O nível de ambição subjacente à criação do SGSSI foi baixo, quer pela estreiteza das competências que lhe estão atribuídas, como pela pluralidade de condicionantes que são colocadas à sua atuação e, sobretudo, pela ausência de uma estrutura coerente que possa assegurar as responsabilidades decorrentes da deliberação do Conselho Europeu de 2005 – cada Estado-Membro da UE dispor de um organismo central de intelligence criminal orientado para o combate ao crime organizado transnacional.
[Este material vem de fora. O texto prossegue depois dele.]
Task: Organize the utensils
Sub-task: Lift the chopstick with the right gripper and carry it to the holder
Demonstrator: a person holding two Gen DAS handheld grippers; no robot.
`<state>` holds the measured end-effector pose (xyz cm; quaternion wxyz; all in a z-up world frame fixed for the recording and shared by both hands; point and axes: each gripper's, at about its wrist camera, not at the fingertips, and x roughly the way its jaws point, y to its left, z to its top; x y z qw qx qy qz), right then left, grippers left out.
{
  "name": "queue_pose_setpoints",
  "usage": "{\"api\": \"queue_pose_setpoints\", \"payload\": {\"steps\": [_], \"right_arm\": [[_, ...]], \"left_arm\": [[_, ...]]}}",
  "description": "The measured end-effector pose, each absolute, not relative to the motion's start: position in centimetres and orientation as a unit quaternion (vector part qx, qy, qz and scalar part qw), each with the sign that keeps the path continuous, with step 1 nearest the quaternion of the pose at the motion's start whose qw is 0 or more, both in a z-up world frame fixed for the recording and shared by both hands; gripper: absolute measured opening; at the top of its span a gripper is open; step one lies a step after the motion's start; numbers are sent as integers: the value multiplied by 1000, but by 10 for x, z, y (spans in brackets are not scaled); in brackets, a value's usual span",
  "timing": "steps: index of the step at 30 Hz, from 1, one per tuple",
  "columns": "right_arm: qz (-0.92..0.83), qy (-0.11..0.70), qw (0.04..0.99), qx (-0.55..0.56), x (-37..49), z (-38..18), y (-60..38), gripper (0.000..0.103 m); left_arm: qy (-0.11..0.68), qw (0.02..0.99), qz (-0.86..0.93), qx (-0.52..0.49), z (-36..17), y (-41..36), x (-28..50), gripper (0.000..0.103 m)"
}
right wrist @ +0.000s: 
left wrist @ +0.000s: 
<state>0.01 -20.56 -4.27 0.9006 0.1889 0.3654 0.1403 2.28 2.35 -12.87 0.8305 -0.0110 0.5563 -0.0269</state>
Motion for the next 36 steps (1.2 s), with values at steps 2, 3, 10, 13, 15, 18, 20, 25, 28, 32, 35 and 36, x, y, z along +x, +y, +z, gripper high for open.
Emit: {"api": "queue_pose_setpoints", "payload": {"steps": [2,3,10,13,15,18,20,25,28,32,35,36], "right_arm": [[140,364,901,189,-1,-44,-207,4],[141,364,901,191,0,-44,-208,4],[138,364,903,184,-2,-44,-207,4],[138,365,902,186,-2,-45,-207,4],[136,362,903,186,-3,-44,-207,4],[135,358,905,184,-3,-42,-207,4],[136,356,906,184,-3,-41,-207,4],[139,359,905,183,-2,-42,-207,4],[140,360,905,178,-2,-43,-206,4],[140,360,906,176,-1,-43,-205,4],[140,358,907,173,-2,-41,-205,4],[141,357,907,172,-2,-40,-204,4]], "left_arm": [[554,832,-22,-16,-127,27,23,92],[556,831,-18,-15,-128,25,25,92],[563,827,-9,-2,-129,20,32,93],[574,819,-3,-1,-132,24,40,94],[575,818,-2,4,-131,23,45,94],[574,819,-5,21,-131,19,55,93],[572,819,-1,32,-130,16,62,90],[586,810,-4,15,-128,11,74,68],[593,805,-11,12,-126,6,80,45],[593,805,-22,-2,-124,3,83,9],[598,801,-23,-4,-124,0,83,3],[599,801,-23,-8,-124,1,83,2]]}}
O cargo de SGSSI teve mais a ver com o preenchimento de uma formalidade do que espelhar uma real vontade política de transformação do SSI, pese embora tenha sido criado no contexto do que então foi anunciado como uma reforma no sistema.
DN: Mas a Lei de Segurança Interna atribui um vasto conjunto de competências de coordenação, comando, controlo e direção…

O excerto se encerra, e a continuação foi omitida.